A leading Democratic-aligned think tank is urging states to suspend their redistricting commissions, in an escalation of the growing war over state maps.
The Center for American Progress, one of the most prominent liberal think tanks in Washington, urged states that have adopted independent redistricting commissions — which are predominantly blue-leaning states — to set them aside.
“The precise problem of commissions operating in so few states — and, within that, disproportionately in states governed by one party — is that that the system is susceptible precisely to this moment: political gerrymandering initiated by one party in the middle of the decade aimed at shifting the balance of power and circumventing the will of the people,” the CAP memo read.
California Gov. Gavin Newsom has already undertaken a high-profile push to sideline his state’s independently drawn map to draw more Democratic seats, in response to Texas Republicans passing a map that creates as many as five Republican pickup opportunities.

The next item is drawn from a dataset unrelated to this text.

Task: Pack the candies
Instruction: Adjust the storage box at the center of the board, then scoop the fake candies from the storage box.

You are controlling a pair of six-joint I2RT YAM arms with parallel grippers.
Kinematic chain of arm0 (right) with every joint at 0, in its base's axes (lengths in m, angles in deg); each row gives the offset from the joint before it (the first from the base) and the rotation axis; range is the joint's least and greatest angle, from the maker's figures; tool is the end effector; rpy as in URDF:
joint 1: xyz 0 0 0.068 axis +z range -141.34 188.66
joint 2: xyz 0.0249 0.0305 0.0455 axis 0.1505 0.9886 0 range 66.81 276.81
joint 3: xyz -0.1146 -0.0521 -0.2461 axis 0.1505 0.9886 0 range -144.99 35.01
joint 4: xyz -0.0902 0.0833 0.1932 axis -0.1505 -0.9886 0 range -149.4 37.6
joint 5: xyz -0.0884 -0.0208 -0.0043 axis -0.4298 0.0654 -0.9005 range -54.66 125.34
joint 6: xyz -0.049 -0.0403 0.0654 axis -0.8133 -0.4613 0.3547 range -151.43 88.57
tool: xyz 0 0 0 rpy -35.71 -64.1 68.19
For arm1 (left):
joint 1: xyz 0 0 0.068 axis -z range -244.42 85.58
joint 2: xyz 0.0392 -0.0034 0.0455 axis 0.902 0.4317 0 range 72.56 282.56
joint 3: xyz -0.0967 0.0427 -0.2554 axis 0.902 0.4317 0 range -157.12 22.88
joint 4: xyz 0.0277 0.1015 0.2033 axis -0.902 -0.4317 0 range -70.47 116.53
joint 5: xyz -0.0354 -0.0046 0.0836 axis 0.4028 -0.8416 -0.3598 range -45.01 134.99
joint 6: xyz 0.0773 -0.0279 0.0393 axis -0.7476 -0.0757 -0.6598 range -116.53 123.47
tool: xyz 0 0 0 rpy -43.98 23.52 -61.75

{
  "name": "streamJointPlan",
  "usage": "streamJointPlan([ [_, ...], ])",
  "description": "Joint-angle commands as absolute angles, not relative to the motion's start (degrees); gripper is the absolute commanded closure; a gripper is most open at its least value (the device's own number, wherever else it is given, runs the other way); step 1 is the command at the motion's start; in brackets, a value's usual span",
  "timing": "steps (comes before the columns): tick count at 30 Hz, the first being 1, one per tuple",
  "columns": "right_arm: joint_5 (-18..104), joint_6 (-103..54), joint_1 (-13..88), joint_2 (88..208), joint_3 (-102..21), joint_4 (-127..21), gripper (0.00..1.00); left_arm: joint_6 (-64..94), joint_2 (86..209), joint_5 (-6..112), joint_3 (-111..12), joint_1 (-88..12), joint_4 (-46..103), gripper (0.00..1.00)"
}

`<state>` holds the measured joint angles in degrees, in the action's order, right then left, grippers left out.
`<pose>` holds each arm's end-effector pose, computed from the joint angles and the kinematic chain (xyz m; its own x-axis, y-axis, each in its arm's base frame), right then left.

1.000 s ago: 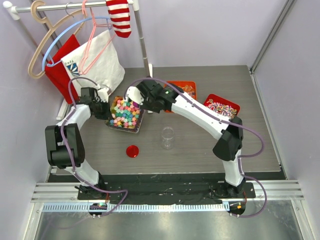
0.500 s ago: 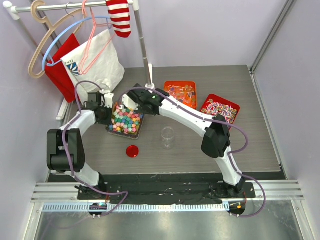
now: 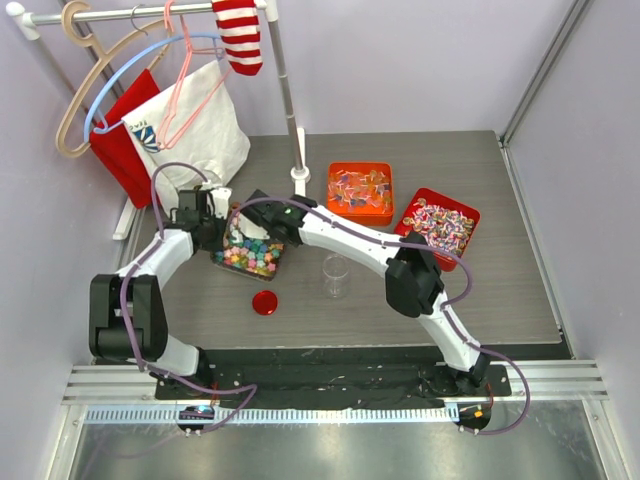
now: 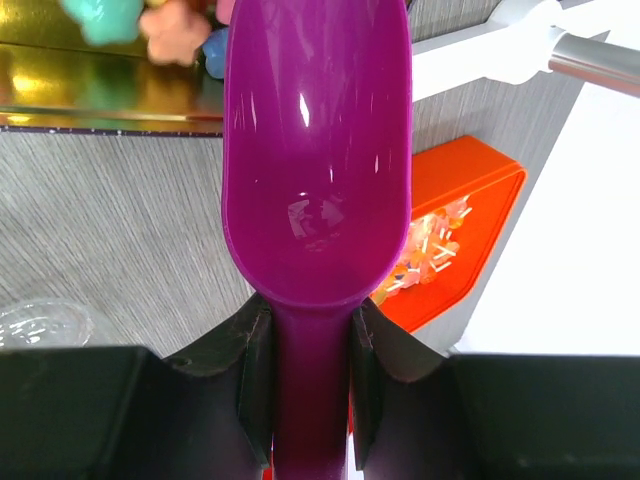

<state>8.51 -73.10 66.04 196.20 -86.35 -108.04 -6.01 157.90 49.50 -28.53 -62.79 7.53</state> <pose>0.2851 0.3772 0.2189 0.0672 -0.9958 -0.0625 -0.8020 -0.0166 -0.5971 0.2993 -0.0150 0.1890 -0.7742 0.1863 -0.6049 0.2061 0.9778 0.0375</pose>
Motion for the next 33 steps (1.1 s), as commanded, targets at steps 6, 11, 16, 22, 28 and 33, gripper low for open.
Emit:
streamJointPlan([
  [6,5.90,-75.72,67.72,201.80,-93.57,-112.08,0.99,-4.97,152.54,51.14,-28.36,-62.05,16.43,1.00],
  [11,7.39,-76.25,68.42,205.15,-97.34,-114.63,0.99,-4.88,152.19,51.76,-28.09,-61.87,16.86,1.00],
  [16,9.85,-76.69,69.56,206.47,-98.41,-115.60,0.99,-4.88,152.19,51.76,-27.48,-61.87,17.48,1.00],
  [22,15.47,-75.20,70.27,204.54,-95.96,-113.94,0.99,-4.71,152.36,51.93,-27.30,-61.96,17.66,1.00],
  [28,17.14,-72.91,70.88,202.78,-90.32,-107.96,0.99,-4.62,152.72,52.02,-27.04,-61.96,18.10,1.00],
  [33,16.10,-70.11,70.88,203.74,-90.76,-103.65,0.99,-4.62,152.63,51.94,-26.77,-61.96,18.18,1.00],
])
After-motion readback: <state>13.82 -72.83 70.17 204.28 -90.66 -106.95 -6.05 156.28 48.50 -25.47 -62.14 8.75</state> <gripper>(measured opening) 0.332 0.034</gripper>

The think tank called on Congress to establish “federal standards” for redistricting that all states must abide by. Until then, they said, the 11 states which have commissions to prevent politically motivated redistricting must set them aside to “have the means to meet this moment.”
Eight of the states with commissions are run by Democrats, and CAP said that the commissions are “well intentioned” but force them to “sit on the sidelines” while elections are unfairly manipulated.
The war over redistricting began in Texas, after President Donald Trump urged Gov. Greg Abbott to redraw the maps mid-decade. Democrat-run states like California vowed to retaliate, and other GOP states like Missouri and Indiana are now joining the fight.
The Center for American Progress memo indicates the battle may extend beyond 2026, with many of the states that have a commission unable to scrap them before the midterms even if legislators and governors wanted to. The CAP memo said that though it would be a “relief” for American people if gerrymandering were not an issue in five years, that will likely “not be the case.”
“It’s also clear that this fight for free elections does not end in 2026,” they said. “Champions of democracy and fair representation cannot set their sights so narrowly and embrace policies that leave Americans at the mercy of a redistricting arms race once again in a few years. Elections cannot be free and fair until all states play by the same rules.”